Ceramics have a long history, reaching back to the Upper Paleolithic, around 28,000 BCE. Archaeologists found human and animal figurines made from clay at Dolní Vestonice in the Czech Republic. Whether these figurines were intentionally heated (making them ceramic) is still up for discussion, but clearly the very first use of clay was non-utilitarian, used to express religious, artistic, or abstract ideas.

A more functional and quotidian use of ceramics to produce pottery for food processing, storage, and transport began much later, roughly 7000 BCE in the Near East, or perhaps as early as 10,000 BCE in Japan. This quickly led to the accumulation of surplus and wealth, allowing the creation of markets and credit. It also led to an expansion of the culinary arts as new methods of food preparation and new foods such as cheese, beer, and wine were invented. The production of pottery eventually became a specialized skill and lead to manufacturing concepts such as standardization.

Pottery also served as a blank canvas for communicating social information. Almost as soon as pottery was invented, it was decorated and new technologies, like glazing, developed. Such decorative schemas told stories, delineated groups identities, and served as marketing tools. Activities such as feasting used well-made or highly decorated pottery as a means of projecting social status and wealth. The study of ceramics enables archaeologists to piece together the social, economic, and even political worlds of the past

Julie ReedJulie Reed, Assistant Professor

From her winding intellectual path to become a historian of Native Americans, Professor Julie Reed is comfortable with out of the ordinary primary materials. If she knew two years ago, however, the next archive she entered would require a helmet and knee pads, she would not have believed it. Yet, her newest archival materials include writings in several caves located in what was the Old Cherokee Nation before forced removal (1838-1840).
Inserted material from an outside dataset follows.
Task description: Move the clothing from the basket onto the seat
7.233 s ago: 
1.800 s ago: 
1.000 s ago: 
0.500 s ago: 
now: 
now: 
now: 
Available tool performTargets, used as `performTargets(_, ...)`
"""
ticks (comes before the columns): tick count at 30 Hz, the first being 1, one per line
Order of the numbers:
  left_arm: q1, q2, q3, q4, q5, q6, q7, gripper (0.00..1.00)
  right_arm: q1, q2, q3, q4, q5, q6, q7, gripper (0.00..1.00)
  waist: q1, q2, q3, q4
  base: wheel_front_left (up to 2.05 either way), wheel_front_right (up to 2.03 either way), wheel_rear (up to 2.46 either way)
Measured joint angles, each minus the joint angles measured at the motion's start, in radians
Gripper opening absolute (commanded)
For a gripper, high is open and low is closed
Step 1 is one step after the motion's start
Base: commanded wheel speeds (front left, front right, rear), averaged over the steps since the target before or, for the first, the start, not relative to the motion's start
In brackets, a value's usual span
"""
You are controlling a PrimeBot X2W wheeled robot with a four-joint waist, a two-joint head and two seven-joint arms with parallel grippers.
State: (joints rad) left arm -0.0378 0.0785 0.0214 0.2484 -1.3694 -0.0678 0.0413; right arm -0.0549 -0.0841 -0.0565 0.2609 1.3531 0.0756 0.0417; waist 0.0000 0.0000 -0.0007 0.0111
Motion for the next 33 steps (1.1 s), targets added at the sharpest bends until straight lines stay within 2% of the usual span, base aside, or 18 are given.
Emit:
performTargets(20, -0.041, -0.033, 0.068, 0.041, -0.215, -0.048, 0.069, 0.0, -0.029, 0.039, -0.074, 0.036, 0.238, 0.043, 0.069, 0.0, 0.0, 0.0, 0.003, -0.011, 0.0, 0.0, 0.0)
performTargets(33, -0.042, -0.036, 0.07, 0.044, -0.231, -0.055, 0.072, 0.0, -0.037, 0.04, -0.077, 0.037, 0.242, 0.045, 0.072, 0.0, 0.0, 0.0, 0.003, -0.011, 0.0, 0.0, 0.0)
As Cherokee people faced increasing pressure to remove west of the Mississippi, Sequoyah, an illiterate, monolingual Cherokee speaker invented a written language. Its ease of use led to its widespread dissemination. Sequoyah moved west voluntarily in advance of forced removal, while his invention remained in the east and went west. Cherokee people used this writing in many expected ways: they wrote letters, established a bilingual newspaper, published their laws, and recorded history.

For most early 19th century Cherokee people, caves were not unknown. In fact, caves occupied a significant place within older cosmological understandings of the world, which is reflected in some of the writings on the cave walls. Cherokee people also used this space to record recent events; they recorded history.

What makes this archival record so profound is that rarely are collisions of the changes and continuities over time that historians study so obvious. Cherokee people used Sequoyah’s new technological innovation in an old and powerful space to convey more ancient understandings of the world. The archive, the cave itself, and what it contains, the texts, are both primary documents. So, whether she expected it or not, there she is—in a cave—conducting archival research.